Le théâtre de la rue nous offre souvent des spectacles qui donnent à penser. Ainsi le dernier sketch auquel le hasard du quotidien m’a donné d’assister. Une voiture garée à un emplacement d’habitude prévu à cet effet, mais où des plaques de signalisation amovibles interdisent de le faire entre telle et telle heure. À côté d’elle, le véhicule-grue prévu pour l’enlèvement des récalcitrants. Devant lui, une policière et un policier incarnent, pour la cause, l’autorité de l’État. Dernier acteur imprévu à ce moment climax : le conducteur lui-même, jeune noir d’une trentaine d’années, prêt à dégager le terrain illico. Que nenni ! Pas question pour lui d’interrompre la procédure réglementaire enclenchée par son indélicatesse. Il faut que la loi se déploie dans toute son envergure. C’est tout juste si l’autorité publique exauce le contrevenant dans son désir de récupérer sa veste, restée à l’intérieur, avant que l’auto coupable soit exhaussée.

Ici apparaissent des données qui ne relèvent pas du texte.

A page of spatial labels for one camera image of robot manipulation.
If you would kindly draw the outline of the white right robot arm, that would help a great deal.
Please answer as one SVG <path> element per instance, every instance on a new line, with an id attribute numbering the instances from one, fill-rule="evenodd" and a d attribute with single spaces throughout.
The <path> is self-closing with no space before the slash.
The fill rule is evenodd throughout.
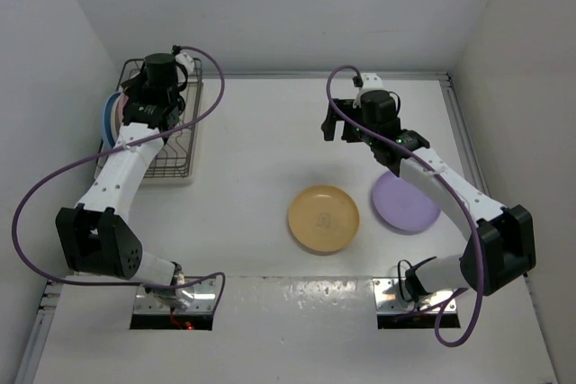
<path id="1" fill-rule="evenodd" d="M 342 139 L 364 142 L 374 159 L 416 187 L 458 227 L 467 244 L 460 255 L 430 257 L 411 266 L 402 290 L 417 302 L 439 290 L 472 289 L 490 296 L 536 266 L 534 225 L 521 205 L 493 200 L 450 168 L 429 142 L 404 129 L 389 92 L 372 90 L 358 100 L 331 99 L 321 124 L 333 140 L 338 122 Z"/>

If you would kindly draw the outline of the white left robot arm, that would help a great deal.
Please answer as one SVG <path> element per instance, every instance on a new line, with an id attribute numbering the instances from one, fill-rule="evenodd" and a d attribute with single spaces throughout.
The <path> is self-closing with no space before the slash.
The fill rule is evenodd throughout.
<path id="1" fill-rule="evenodd" d="M 144 58 L 139 73 L 121 86 L 121 126 L 112 154 L 76 207 L 56 217 L 71 270 L 145 284 L 173 309 L 190 304 L 181 266 L 144 252 L 128 220 L 145 173 L 167 142 L 164 132 L 185 111 L 182 93 L 194 70 L 193 59 L 177 50 Z"/>

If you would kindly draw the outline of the blue plastic plate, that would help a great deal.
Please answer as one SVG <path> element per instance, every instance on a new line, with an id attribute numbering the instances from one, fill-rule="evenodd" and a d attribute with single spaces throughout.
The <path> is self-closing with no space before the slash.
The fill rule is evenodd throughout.
<path id="1" fill-rule="evenodd" d="M 121 96 L 120 92 L 111 94 L 104 103 L 100 117 L 100 130 L 105 148 L 113 148 L 115 140 L 113 138 L 112 116 L 114 114 L 113 105 Z"/>

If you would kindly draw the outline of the pink plastic plate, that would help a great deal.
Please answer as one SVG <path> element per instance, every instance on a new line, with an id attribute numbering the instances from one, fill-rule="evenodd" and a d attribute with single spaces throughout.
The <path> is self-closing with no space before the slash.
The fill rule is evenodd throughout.
<path id="1" fill-rule="evenodd" d="M 116 131 L 119 131 L 120 127 L 122 126 L 123 109 L 128 101 L 129 98 L 125 93 L 121 93 L 116 100 L 116 108 L 114 111 L 114 121 Z"/>

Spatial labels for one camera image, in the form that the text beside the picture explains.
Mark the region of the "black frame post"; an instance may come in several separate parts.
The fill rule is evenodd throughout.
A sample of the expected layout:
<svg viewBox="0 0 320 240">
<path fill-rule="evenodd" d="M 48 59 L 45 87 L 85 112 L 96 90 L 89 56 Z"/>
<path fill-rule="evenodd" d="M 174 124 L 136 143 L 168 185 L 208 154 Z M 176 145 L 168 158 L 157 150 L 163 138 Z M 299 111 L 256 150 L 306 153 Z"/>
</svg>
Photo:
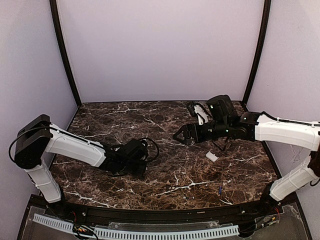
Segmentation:
<svg viewBox="0 0 320 240">
<path fill-rule="evenodd" d="M 63 31 L 62 31 L 62 24 L 60 21 L 59 11 L 58 11 L 58 1 L 57 0 L 49 0 L 50 4 L 50 11 L 51 11 L 51 17 L 53 22 L 53 27 L 55 31 L 55 36 L 60 52 L 60 57 L 62 60 L 62 64 L 65 70 L 65 74 L 67 77 L 67 81 L 69 84 L 69 87 L 71 89 L 71 93 L 73 96 L 73 99 L 76 103 L 77 108 L 80 108 L 82 106 L 82 101 L 80 98 L 80 94 L 78 91 L 78 88 L 76 86 L 76 81 L 72 72 L 71 64 L 69 61 L 66 44 L 64 41 Z"/>
<path fill-rule="evenodd" d="M 261 17 L 261 24 L 259 28 L 259 34 L 258 34 L 258 39 L 257 39 L 257 44 L 256 44 L 256 49 L 252 61 L 252 66 L 250 70 L 250 74 L 248 77 L 248 81 L 246 84 L 246 88 L 244 91 L 244 95 L 242 98 L 242 103 L 246 106 L 248 104 L 253 85 L 255 82 L 255 78 L 258 72 L 258 67 L 264 47 L 264 42 L 265 42 L 265 37 L 267 33 L 267 28 L 268 28 L 268 22 L 269 22 L 269 16 L 270 16 L 270 10 L 271 10 L 271 0 L 265 0 L 263 4 L 263 11 L 262 11 L 262 17 Z"/>
</svg>

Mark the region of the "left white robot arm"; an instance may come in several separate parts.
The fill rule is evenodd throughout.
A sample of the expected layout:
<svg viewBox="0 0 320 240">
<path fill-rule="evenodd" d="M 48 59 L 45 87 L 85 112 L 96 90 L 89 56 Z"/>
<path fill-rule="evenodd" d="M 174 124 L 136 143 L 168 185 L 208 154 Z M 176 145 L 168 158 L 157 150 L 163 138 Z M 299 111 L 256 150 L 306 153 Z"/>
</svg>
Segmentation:
<svg viewBox="0 0 320 240">
<path fill-rule="evenodd" d="M 72 134 L 41 114 L 22 128 L 10 147 L 9 158 L 29 175 L 49 204 L 63 200 L 63 192 L 42 159 L 44 153 L 72 158 L 112 173 L 141 176 L 149 156 L 147 141 L 131 139 L 126 144 L 108 145 Z"/>
</svg>

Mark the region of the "white battery cover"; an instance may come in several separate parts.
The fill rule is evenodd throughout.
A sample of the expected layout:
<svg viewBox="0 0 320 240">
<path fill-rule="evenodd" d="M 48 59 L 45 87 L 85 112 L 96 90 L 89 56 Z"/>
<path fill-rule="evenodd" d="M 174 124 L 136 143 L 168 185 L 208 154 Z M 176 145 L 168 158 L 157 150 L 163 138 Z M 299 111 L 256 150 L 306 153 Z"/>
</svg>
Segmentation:
<svg viewBox="0 0 320 240">
<path fill-rule="evenodd" d="M 218 157 L 215 154 L 213 154 L 211 151 L 208 151 L 205 156 L 212 162 L 215 162 L 218 159 Z"/>
</svg>

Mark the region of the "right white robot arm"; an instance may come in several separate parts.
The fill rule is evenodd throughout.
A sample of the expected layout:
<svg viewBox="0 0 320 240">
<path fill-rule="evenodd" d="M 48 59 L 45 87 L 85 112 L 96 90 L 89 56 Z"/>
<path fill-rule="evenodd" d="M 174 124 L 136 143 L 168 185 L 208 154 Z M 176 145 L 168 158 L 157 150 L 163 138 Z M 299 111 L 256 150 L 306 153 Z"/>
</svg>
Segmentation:
<svg viewBox="0 0 320 240">
<path fill-rule="evenodd" d="M 271 141 L 308 149 L 310 155 L 296 168 L 266 187 L 262 201 L 280 202 L 289 194 L 320 177 L 320 124 L 273 117 L 266 112 L 246 111 L 238 115 L 228 95 L 218 95 L 201 104 L 189 102 L 197 123 L 183 125 L 173 139 L 192 145 L 219 138 Z"/>
</svg>

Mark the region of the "left black frame post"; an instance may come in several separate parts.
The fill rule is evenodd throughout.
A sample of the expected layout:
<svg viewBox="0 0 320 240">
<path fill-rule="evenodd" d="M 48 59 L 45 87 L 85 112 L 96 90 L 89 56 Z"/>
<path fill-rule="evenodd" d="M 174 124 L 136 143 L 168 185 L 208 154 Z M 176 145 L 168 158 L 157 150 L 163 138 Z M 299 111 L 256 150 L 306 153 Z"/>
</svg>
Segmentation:
<svg viewBox="0 0 320 240">
<path fill-rule="evenodd" d="M 51 17 L 53 22 L 53 27 L 55 31 L 55 36 L 60 52 L 60 57 L 62 60 L 62 64 L 65 70 L 65 74 L 67 77 L 67 81 L 69 84 L 69 87 L 71 89 L 71 93 L 73 96 L 73 99 L 76 103 L 77 108 L 80 108 L 82 106 L 82 101 L 80 98 L 80 94 L 78 91 L 78 88 L 76 86 L 76 81 L 72 72 L 71 64 L 69 61 L 66 44 L 64 41 L 63 31 L 62 31 L 62 24 L 60 21 L 59 11 L 58 11 L 58 1 L 57 0 L 49 0 L 50 4 L 50 11 L 51 11 Z"/>
</svg>

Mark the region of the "black front rail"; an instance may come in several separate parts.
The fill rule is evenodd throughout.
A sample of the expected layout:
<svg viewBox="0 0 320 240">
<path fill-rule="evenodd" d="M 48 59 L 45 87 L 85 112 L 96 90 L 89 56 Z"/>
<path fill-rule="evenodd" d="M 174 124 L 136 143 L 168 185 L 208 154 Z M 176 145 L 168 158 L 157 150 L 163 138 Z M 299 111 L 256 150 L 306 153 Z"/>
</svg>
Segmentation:
<svg viewBox="0 0 320 240">
<path fill-rule="evenodd" d="M 68 205 L 74 208 L 79 222 L 95 224 L 106 224 L 109 222 L 179 224 L 201 221 L 242 224 L 252 222 L 255 218 L 253 215 L 243 212 L 245 210 L 244 204 L 186 210 L 129 210 L 76 203 L 69 203 Z"/>
</svg>

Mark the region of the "right black frame post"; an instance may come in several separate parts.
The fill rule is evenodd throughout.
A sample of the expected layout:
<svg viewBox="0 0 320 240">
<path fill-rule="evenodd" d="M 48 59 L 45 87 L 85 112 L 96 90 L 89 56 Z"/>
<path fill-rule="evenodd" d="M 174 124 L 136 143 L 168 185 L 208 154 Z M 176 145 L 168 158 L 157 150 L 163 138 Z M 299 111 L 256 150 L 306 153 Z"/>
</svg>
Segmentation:
<svg viewBox="0 0 320 240">
<path fill-rule="evenodd" d="M 255 78 L 258 72 L 258 67 L 264 47 L 264 42 L 265 42 L 265 37 L 267 33 L 267 28 L 268 28 L 268 22 L 269 22 L 269 16 L 270 16 L 270 10 L 271 10 L 271 0 L 265 0 L 263 4 L 263 11 L 262 11 L 262 17 L 261 17 L 261 24 L 259 28 L 259 34 L 258 34 L 258 39 L 257 39 L 257 44 L 256 44 L 256 49 L 252 61 L 252 66 L 250 70 L 250 74 L 248 77 L 248 81 L 246 84 L 246 88 L 244 91 L 244 95 L 242 98 L 242 103 L 246 106 L 248 104 L 253 85 L 255 82 Z"/>
</svg>

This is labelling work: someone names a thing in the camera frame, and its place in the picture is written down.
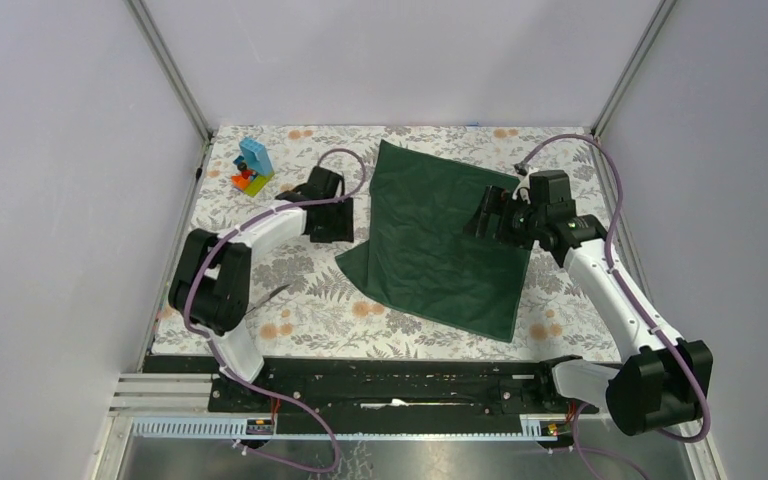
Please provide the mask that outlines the dark green cloth napkin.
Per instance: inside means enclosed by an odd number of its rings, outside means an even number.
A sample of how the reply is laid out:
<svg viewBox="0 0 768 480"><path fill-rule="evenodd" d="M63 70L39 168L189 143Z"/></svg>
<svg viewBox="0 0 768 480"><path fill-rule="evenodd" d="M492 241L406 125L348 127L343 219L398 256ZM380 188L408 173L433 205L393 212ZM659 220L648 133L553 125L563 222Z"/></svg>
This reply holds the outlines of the dark green cloth napkin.
<svg viewBox="0 0 768 480"><path fill-rule="evenodd" d="M509 343L530 252L463 228L486 187L517 183L511 175L381 141L369 185L368 238L336 263L378 303Z"/></svg>

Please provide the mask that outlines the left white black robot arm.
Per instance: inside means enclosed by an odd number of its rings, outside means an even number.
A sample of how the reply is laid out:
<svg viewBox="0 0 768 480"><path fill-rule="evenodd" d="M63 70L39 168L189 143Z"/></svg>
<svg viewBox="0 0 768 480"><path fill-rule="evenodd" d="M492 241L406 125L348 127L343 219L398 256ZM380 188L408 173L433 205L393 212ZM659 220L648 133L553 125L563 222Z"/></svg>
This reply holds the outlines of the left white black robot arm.
<svg viewBox="0 0 768 480"><path fill-rule="evenodd" d="M235 379L232 398L248 411L269 401L259 377L265 360L245 326L252 264L274 248L307 236L312 243L354 241L353 195L344 177L315 166L307 181L225 233L190 232L168 292L187 328L207 339L220 372Z"/></svg>

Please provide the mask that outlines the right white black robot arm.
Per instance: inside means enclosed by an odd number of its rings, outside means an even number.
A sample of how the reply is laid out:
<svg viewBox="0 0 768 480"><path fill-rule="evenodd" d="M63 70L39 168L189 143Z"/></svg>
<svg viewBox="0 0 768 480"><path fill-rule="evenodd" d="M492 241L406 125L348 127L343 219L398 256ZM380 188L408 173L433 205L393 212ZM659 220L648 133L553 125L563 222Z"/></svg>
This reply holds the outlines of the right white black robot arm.
<svg viewBox="0 0 768 480"><path fill-rule="evenodd" d="M711 350L684 339L645 298L616 258L607 229L578 213L565 172L541 171L526 181L511 189L486 186L464 233L549 253L589 298L622 360L618 368L574 355L542 362L543 378L533 386L537 405L557 412L572 399L587 402L628 436L700 421L691 439L702 439L711 427Z"/></svg>

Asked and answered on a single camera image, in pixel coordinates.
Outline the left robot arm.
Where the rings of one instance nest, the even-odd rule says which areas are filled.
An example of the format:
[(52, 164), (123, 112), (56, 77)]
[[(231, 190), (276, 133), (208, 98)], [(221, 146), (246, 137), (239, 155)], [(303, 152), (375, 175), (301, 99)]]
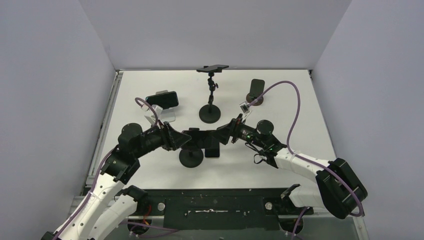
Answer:
[(137, 123), (125, 125), (118, 144), (105, 156), (92, 187), (72, 215), (44, 240), (103, 240), (131, 214), (147, 211), (146, 192), (126, 187), (140, 167), (139, 158), (163, 148), (176, 151), (191, 136), (174, 130), (168, 122), (143, 131)]

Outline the phone from wooden stand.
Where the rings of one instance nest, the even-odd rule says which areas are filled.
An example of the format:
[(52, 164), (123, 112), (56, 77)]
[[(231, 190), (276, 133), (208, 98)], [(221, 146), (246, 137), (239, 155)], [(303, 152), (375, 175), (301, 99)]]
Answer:
[(220, 157), (220, 146), (206, 148), (204, 150), (205, 158), (219, 158)]

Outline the black round base stand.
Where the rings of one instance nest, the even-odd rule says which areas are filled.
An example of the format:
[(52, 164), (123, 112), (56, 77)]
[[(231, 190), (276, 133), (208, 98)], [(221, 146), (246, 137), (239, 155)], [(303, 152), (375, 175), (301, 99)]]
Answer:
[(199, 143), (199, 130), (199, 128), (190, 127), (188, 130), (183, 131), (183, 133), (191, 136), (191, 140), (181, 147), (178, 156), (180, 163), (186, 168), (198, 167), (204, 159), (201, 149), (202, 143)]

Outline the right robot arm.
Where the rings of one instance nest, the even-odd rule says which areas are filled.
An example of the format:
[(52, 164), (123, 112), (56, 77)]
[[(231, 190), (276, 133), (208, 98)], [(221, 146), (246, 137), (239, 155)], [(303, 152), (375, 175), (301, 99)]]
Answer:
[(345, 219), (368, 197), (368, 191), (346, 160), (313, 159), (295, 153), (281, 143), (273, 131), (274, 125), (268, 120), (261, 120), (256, 127), (250, 127), (239, 115), (212, 131), (211, 136), (223, 145), (242, 140), (268, 165), (290, 171), (315, 184), (297, 184), (284, 193), (281, 207), (286, 213), (293, 214), (302, 207), (324, 208), (334, 217)]

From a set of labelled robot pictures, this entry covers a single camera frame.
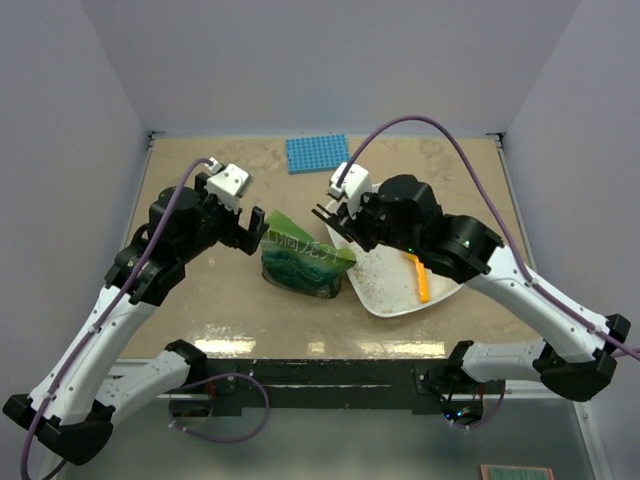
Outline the green litter bag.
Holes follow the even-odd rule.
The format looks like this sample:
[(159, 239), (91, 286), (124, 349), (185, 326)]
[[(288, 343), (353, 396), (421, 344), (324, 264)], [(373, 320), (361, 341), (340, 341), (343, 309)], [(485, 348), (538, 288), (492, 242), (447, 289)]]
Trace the green litter bag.
[(274, 210), (261, 239), (263, 278), (274, 286), (321, 299), (335, 298), (342, 276), (356, 265), (349, 248), (316, 241), (284, 213)]

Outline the white litter box tray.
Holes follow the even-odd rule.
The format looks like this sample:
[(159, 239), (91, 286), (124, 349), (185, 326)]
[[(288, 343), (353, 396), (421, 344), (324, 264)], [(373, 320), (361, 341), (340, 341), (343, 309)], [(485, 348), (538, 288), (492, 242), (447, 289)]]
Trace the white litter box tray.
[(363, 307), (381, 318), (393, 318), (435, 306), (456, 294), (461, 285), (451, 279), (427, 272), (429, 301), (422, 302), (414, 263), (404, 253), (386, 246), (364, 252), (356, 243), (348, 243), (327, 228), (334, 247), (348, 248), (356, 264), (346, 275)]

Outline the orange plastic scoop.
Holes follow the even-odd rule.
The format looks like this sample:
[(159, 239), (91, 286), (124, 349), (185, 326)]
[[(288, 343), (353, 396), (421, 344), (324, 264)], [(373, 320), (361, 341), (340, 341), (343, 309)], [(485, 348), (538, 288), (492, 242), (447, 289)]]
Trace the orange plastic scoop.
[(430, 301), (427, 270), (417, 256), (411, 253), (405, 253), (404, 256), (415, 267), (419, 299), (421, 303), (426, 304)]

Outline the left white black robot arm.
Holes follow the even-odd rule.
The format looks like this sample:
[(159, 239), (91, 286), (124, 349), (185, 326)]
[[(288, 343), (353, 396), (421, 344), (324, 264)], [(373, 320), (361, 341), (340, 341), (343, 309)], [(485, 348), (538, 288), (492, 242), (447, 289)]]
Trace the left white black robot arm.
[(230, 164), (200, 173), (193, 187), (163, 190), (148, 220), (115, 257), (97, 301), (63, 357), (30, 393), (11, 396), (4, 414), (64, 461), (83, 465), (106, 445), (115, 426), (157, 396), (200, 390), (207, 357), (176, 340), (134, 374), (107, 375), (133, 334), (186, 277), (187, 264), (217, 243), (253, 254), (268, 225), (255, 207), (248, 227), (240, 201), (252, 183)]

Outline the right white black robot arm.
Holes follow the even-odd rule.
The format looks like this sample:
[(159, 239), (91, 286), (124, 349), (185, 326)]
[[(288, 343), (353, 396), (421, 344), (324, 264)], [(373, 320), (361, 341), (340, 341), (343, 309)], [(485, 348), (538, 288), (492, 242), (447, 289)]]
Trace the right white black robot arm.
[(519, 265), (513, 248), (484, 223), (444, 213), (429, 184), (401, 174), (374, 186), (363, 172), (349, 174), (346, 187), (332, 180), (329, 194), (335, 207), (313, 212), (343, 239), (365, 252), (385, 246), (413, 254), (427, 270), (492, 299), (539, 334), (524, 343), (459, 342), (444, 368), (452, 390), (523, 380), (586, 402), (611, 383), (629, 321), (589, 310)]

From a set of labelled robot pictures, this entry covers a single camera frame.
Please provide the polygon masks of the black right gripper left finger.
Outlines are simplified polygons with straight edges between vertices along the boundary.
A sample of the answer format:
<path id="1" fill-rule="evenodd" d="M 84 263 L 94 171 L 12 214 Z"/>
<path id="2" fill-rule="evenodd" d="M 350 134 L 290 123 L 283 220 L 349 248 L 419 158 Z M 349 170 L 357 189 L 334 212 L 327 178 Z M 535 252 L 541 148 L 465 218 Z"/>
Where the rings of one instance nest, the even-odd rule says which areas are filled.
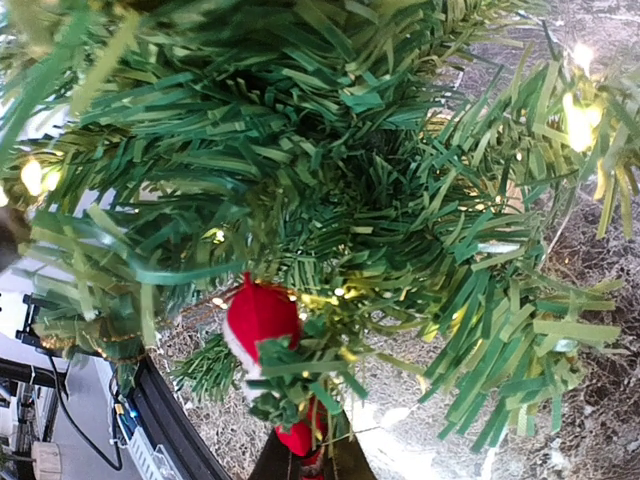
<path id="1" fill-rule="evenodd" d="M 272 430 L 249 480 L 299 480 L 299 458 L 279 440 Z"/>

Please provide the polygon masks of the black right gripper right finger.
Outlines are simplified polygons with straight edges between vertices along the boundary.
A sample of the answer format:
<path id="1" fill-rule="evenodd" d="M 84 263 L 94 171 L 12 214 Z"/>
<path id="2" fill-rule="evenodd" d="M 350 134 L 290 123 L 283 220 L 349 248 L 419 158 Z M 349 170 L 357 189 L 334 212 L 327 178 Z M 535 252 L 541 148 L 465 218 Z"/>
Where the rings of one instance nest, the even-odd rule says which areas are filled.
<path id="1" fill-rule="evenodd" d="M 329 480 L 376 480 L 356 437 L 333 442 L 324 461 L 324 478 Z"/>

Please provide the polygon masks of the red santa ornament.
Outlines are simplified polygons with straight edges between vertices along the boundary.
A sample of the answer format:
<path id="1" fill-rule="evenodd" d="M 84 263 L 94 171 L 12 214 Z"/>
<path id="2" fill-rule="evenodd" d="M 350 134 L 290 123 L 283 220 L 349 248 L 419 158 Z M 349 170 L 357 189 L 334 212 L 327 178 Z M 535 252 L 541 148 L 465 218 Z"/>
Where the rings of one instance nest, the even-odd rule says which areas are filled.
<path id="1" fill-rule="evenodd" d="M 246 273 L 231 298 L 222 333 L 244 372 L 250 413 L 274 428 L 276 439 L 298 463 L 299 479 L 325 479 L 329 419 L 312 389 L 318 376 L 289 370 L 303 361 L 295 301 L 284 288 Z"/>

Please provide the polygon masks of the small green christmas tree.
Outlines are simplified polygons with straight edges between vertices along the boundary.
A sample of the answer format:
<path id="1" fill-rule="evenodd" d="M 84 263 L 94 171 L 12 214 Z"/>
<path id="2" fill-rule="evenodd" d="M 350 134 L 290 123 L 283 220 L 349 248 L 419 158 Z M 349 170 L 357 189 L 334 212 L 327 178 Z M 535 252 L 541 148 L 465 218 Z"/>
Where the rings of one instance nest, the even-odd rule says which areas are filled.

Si vous aviez été témoin de ce corps à corps entre le respect à la lettre d’une règle et le bon sens commun, peut-être, comme à moi, vous serait revenue à l’esprit la phrase de Cicéron reprise dans les pages roses du dictionnaire : Summum ius, summa iniuria, « Comble de droit, comble d’injustice ».  Dans son traité sur les Devoirs, l’auteur explique que des injustices peuvent surgir quand on interprète trop « subtilement » le droit. Il cite l’exemple d’un chef de guerre qui a conclu avec l’ennemi une trêve de trente jours. Or, il ravage de nuit ce territoire. C’est que, dit-il, l’accord parle de trente jours et non des nuits.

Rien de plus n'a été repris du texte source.